Doctors usually diagnose Stickler syndrome when the patient is quite young, especially when facial differences are present at birth. In some cases, symptoms take years to progress to the point where they are noticeable, and this can delay a diagnosis.
Physical examination and a detailed medical history are the first steps in diagnosing the condition. Doctors may also order x-rays to show any spinal or joint abnormalities. Eye tests will reveal and cataracts, retinal detachment, or vitreous degeneration, and hearing tests will check for distorted or loss of hearing.
Although it lacks a cure, Stickler syndrome is not life-threatening and those with the disorder generally live normal lives. Most symptoms have suitable treatments. A team of specialists including geneticists, ophthalmologists, orthopedic surgeons, audiologists, plastic surgeons, and pediatricians will coordinate the best treatment plan that will provide the greatest quality of life.

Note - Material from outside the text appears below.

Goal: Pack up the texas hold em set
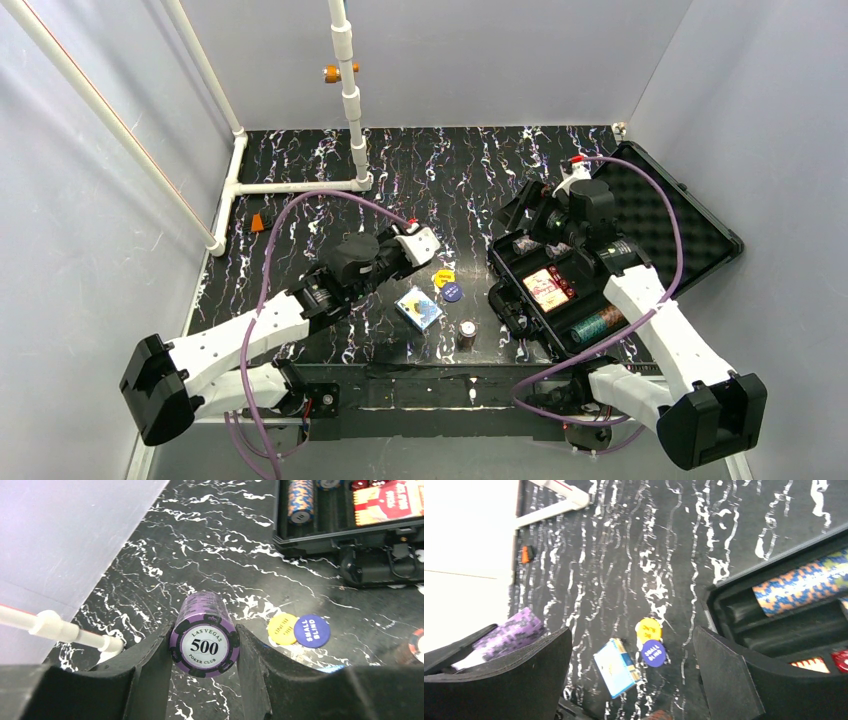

Prescribed treatments vary depending on the severity of the condition. Hearing aids help with a loss of hearing, and corrective lenses can treat myopia. Physical therapy helps with mobility issues due to joint stiffness and other symptoms. Leg braces, canes, or arch supports can make walking easier. Speech therapy can help children work around their hearing loss. Though Stickler syndrome does not affect intelligence, some children with severe hearing or vision issues may require extra educational assistance.
Surgery may be necessary to correct certain symptoms. A tracheostomy can improve breathing in newborn babies with Pierre-Robin sequence. When the child is old enough, they can receive jaw surgery and cleft palate repair. If Stickler syndrome causes ear issues, surgeons may insert a small tube into the eardrum. Eye surgery can remove cataracts or reattach the retina. Some people may require joint replacements if they develop arthritis, and braces can address abnormal curvature of the spine. In extreme cases, surgeons may perform corrective and fusion surgeries.